__Task brief__: Locate, in the data below, the line that contains "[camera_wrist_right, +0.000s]" and the line that contains "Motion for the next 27"; reproduce exactly those two lines and every line between them, nothing more.

__Data records__:
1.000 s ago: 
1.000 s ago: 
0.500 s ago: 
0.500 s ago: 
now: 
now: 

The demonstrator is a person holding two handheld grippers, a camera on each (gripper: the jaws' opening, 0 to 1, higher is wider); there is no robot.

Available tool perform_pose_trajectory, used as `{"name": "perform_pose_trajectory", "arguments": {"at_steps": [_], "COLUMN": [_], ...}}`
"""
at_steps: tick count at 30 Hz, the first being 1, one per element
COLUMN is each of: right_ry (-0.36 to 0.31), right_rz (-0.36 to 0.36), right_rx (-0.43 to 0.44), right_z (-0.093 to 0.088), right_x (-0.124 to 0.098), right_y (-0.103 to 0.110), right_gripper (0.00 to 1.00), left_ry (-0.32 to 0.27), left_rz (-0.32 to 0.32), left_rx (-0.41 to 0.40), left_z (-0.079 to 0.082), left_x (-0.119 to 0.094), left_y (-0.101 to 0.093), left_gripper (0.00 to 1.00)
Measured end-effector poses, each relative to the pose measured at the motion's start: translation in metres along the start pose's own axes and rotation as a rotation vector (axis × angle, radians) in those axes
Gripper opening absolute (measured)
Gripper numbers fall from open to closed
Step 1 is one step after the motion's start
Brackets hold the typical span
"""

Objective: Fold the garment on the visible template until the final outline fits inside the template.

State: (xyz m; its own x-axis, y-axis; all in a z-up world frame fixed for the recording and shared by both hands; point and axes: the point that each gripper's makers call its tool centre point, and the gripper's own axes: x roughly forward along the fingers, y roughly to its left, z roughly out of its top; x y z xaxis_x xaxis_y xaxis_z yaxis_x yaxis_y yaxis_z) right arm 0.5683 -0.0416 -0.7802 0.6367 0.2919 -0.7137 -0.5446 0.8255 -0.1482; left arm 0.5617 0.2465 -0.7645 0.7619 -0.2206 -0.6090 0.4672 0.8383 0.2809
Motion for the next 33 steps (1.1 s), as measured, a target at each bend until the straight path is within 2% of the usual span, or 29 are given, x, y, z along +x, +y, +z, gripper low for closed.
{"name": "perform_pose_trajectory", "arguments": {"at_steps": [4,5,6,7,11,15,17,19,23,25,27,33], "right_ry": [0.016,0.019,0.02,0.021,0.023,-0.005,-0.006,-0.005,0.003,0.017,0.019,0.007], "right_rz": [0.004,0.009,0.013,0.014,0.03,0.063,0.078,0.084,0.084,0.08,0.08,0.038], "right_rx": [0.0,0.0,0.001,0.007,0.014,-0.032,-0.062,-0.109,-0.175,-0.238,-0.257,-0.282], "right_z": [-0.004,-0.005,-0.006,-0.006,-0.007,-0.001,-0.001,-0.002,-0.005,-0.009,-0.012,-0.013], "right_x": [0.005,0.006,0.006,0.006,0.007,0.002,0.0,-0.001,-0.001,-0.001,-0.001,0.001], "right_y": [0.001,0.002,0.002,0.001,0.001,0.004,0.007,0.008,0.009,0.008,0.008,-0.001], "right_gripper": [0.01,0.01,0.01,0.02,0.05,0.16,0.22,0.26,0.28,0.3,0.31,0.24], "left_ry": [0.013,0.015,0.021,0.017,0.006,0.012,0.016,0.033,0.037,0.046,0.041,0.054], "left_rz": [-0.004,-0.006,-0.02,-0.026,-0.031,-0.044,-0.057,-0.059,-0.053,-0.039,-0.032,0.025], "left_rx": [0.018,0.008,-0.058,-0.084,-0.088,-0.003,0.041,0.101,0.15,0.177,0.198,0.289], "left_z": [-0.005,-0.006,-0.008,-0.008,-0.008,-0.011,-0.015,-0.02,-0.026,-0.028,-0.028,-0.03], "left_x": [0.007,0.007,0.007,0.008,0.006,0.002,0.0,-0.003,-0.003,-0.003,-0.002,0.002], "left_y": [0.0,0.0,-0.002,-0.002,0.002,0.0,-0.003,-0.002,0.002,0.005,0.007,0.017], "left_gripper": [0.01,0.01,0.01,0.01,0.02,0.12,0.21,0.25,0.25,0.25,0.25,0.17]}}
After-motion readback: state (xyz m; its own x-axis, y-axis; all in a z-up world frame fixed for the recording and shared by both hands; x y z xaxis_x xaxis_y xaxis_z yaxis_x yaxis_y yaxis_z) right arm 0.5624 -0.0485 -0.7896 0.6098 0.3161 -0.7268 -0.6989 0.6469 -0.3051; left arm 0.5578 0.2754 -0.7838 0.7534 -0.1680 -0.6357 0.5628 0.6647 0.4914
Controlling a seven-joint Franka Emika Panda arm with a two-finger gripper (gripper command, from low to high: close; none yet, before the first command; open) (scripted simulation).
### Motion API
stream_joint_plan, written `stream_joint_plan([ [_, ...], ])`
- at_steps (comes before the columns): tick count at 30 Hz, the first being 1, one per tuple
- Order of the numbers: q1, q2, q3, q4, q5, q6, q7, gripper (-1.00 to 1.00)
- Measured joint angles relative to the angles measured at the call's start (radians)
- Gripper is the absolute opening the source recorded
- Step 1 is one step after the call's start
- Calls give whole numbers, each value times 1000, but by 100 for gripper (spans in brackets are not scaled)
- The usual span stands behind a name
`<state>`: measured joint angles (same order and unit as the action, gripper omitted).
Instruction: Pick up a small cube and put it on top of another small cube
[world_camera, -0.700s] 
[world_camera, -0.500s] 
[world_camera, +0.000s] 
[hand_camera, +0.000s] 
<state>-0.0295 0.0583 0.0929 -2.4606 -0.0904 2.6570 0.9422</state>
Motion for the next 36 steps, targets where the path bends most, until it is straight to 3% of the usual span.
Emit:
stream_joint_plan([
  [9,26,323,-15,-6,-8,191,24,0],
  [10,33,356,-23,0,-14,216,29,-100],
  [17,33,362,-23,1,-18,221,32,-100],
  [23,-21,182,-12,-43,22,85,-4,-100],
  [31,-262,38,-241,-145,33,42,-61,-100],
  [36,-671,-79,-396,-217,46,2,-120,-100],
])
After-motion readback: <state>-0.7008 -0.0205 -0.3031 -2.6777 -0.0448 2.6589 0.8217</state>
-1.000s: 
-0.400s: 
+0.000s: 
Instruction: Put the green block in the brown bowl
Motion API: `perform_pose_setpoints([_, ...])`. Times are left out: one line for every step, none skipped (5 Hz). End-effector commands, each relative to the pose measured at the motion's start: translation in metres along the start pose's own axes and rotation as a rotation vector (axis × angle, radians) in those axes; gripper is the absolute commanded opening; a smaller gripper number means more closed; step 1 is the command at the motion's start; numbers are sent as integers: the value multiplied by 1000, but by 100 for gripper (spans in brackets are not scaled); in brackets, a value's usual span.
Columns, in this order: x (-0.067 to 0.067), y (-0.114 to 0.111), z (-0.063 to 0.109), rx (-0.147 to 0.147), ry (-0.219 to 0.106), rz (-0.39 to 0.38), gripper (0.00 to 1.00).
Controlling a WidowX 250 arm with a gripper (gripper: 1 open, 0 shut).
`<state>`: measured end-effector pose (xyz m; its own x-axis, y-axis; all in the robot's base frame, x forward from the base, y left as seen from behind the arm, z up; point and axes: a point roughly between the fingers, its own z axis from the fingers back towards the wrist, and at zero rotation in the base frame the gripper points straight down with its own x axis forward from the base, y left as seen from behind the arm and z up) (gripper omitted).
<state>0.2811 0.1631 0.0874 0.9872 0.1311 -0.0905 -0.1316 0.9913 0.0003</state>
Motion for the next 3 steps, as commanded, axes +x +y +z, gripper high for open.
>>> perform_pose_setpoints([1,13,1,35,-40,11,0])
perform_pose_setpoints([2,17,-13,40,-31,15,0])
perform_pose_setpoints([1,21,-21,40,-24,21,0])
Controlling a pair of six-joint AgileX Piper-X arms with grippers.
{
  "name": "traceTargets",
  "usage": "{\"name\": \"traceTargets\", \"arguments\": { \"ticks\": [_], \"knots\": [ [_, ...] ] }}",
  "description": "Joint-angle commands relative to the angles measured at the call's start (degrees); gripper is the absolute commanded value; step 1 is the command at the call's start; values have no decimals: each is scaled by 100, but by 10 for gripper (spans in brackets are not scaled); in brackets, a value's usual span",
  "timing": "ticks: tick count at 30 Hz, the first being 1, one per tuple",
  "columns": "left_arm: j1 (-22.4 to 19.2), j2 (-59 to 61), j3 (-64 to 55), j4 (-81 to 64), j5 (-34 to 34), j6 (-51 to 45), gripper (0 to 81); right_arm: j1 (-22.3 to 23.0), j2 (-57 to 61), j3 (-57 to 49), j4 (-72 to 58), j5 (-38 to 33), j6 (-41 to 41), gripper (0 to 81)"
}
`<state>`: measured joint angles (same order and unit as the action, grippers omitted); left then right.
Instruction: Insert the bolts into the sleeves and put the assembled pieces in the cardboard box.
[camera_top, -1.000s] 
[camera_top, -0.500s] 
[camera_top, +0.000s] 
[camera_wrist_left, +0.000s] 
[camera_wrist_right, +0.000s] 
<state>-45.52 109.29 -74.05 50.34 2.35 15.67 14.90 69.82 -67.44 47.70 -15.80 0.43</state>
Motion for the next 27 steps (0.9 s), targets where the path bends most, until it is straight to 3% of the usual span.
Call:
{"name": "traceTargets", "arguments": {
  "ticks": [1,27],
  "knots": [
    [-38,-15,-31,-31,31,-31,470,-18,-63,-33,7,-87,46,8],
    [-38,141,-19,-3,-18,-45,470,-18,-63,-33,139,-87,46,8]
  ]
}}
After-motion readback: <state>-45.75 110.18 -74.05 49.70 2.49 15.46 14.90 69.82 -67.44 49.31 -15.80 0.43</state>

__Worked solution__:
[camera_wrist_right, +0.000s] 
<state>-45.52 109.29 -74.05 50.34 2.35 15.67 14.90 69.82 -67.44 47.70 -15.80 0.43</state>
Motion for the next 27 steps (0.9 s), targets where the path bends most, until it is straight to 3% of the usual span.

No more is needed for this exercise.